Приглядевшись к стенам, которые были окрашены в темно-болотный цвет, я заметила, что тени от всех предметов в комнате были покрашены в еще более темный тон, чем стены. Возникали тени от вазы с ветками, тень от стула, притулившегося между книжными шкафами; изящная фарфоровая танцовщица была чуть меньше своей тени, а буддийский божок сидел на фоне своей выросшей тени. Бронзовый колокольчик, чайничек с букетом роз на его пухлых щечках, засохшая роза в граненой хрустальной рюмке — все они имели свою тень, которая подчеркивала их изящество.
Николай Павлович мне рассказал, что у него была непреодолимая страсть делать перестановки. На это уходило много времени, поэтому он в один прекрасный вечер, когда за окнами стемнело, зажег свечу и поставил ее на пол, тени, которые возникли на стенах от предметов, он закрасил темно-зеленой краской и таким способом избавился от привычки делать перестановки. А потом я вспомнила начало спектакля «Тень» в театре Комедии, где на просцениуме стоял стул, на нем был накинут плащ, рядом со стулом стоял цилиндр и трость, все это давало тень на стену, из-за которой появлялся ученый.
СТАЛИН, СЛОН И ПАОЛО ЯШВИЛИ
Во время блокады с чистой бумагой в нашем доме было плохо. Мне хотелось рисовать. Мама нашла толстый литературный журнал, из которого выдрала лист, одна его сторона была почти пригодна для рисования, а вот на другой стороне было напечатано золотыми буквами стихотворение Паоло Яшвили о Сталине.
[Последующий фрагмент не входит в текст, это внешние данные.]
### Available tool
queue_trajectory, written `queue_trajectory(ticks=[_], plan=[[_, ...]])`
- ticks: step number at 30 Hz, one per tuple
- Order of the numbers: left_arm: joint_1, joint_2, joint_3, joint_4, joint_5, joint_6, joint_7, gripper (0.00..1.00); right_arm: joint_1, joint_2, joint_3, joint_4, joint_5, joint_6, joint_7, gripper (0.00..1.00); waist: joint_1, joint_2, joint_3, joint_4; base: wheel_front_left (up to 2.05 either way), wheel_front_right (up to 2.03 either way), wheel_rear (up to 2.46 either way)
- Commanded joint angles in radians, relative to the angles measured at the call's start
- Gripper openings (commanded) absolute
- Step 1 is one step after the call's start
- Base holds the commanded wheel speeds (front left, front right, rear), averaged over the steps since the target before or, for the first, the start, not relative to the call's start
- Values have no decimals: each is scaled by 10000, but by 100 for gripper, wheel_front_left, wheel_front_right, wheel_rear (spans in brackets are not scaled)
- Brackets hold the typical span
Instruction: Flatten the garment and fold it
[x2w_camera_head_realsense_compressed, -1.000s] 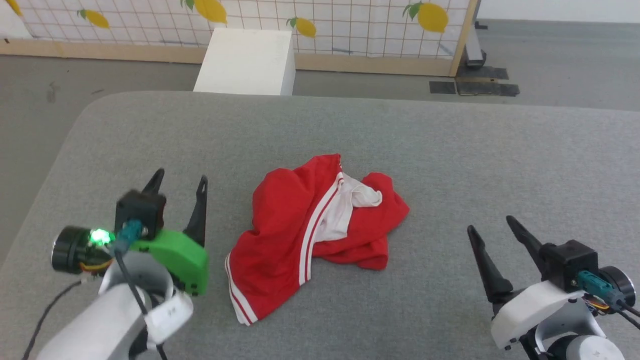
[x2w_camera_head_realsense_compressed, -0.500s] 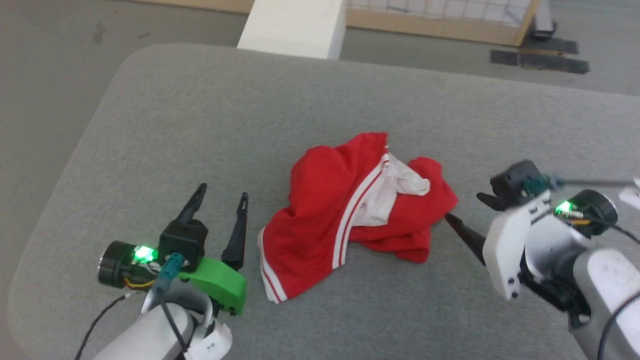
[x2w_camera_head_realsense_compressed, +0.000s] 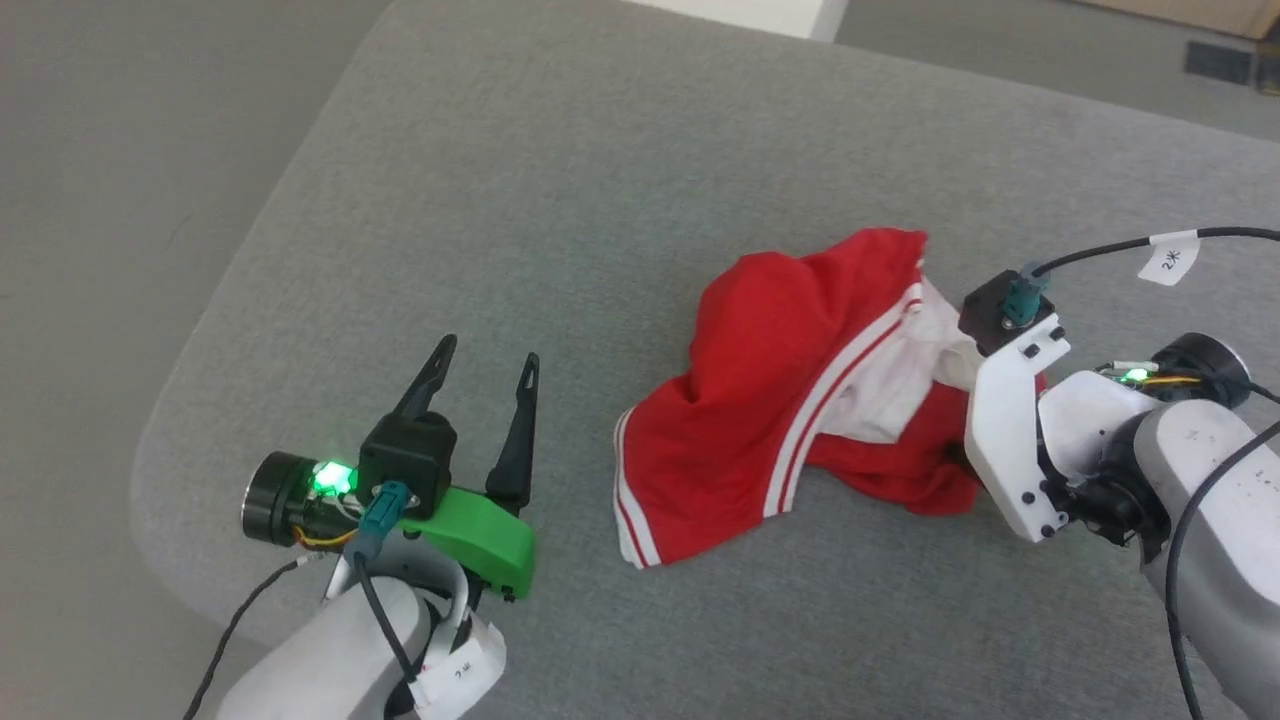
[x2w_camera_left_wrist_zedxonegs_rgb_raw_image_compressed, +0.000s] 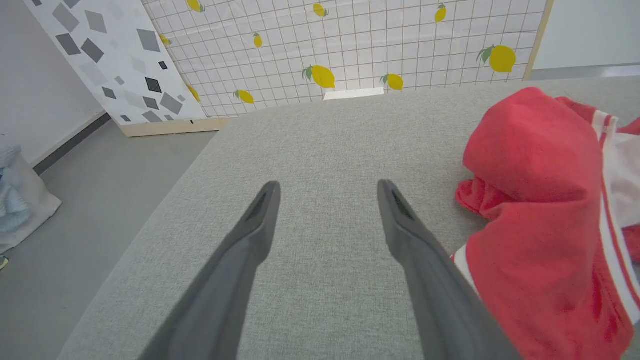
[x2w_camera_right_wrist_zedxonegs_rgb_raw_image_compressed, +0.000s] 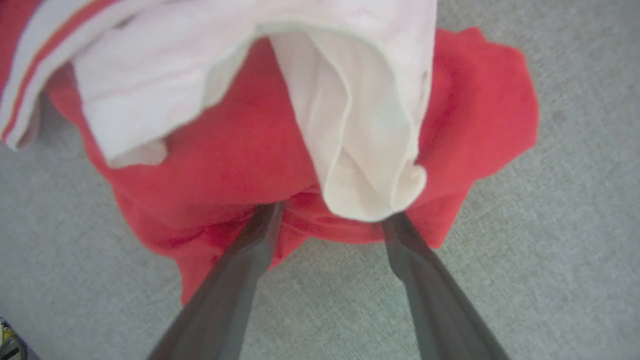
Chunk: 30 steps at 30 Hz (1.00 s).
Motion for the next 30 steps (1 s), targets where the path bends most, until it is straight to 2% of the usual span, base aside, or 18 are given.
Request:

Читать я не умела, мне было неведомо, что и про кого там написано, поэтому я начала рисовать по воспоминаниям и подсказкам взрослых зоопарк. Нарисовала животных в клетках, потом сделала надписи: слон, лошадь, верблюд, а на другой странице нарисовала попугая и написала: «Попка». А рядом были стихи про Сталина. В те времена, если какой-то бдительный гражданин увидал бы эту подпись рядом с именем вождя, напечатанным золотыми буквами, донес бы куда надо, можно было бы и срок получить. Много-много позже я узнала, что Паоло Яшвили вообще-то был хороший поэт.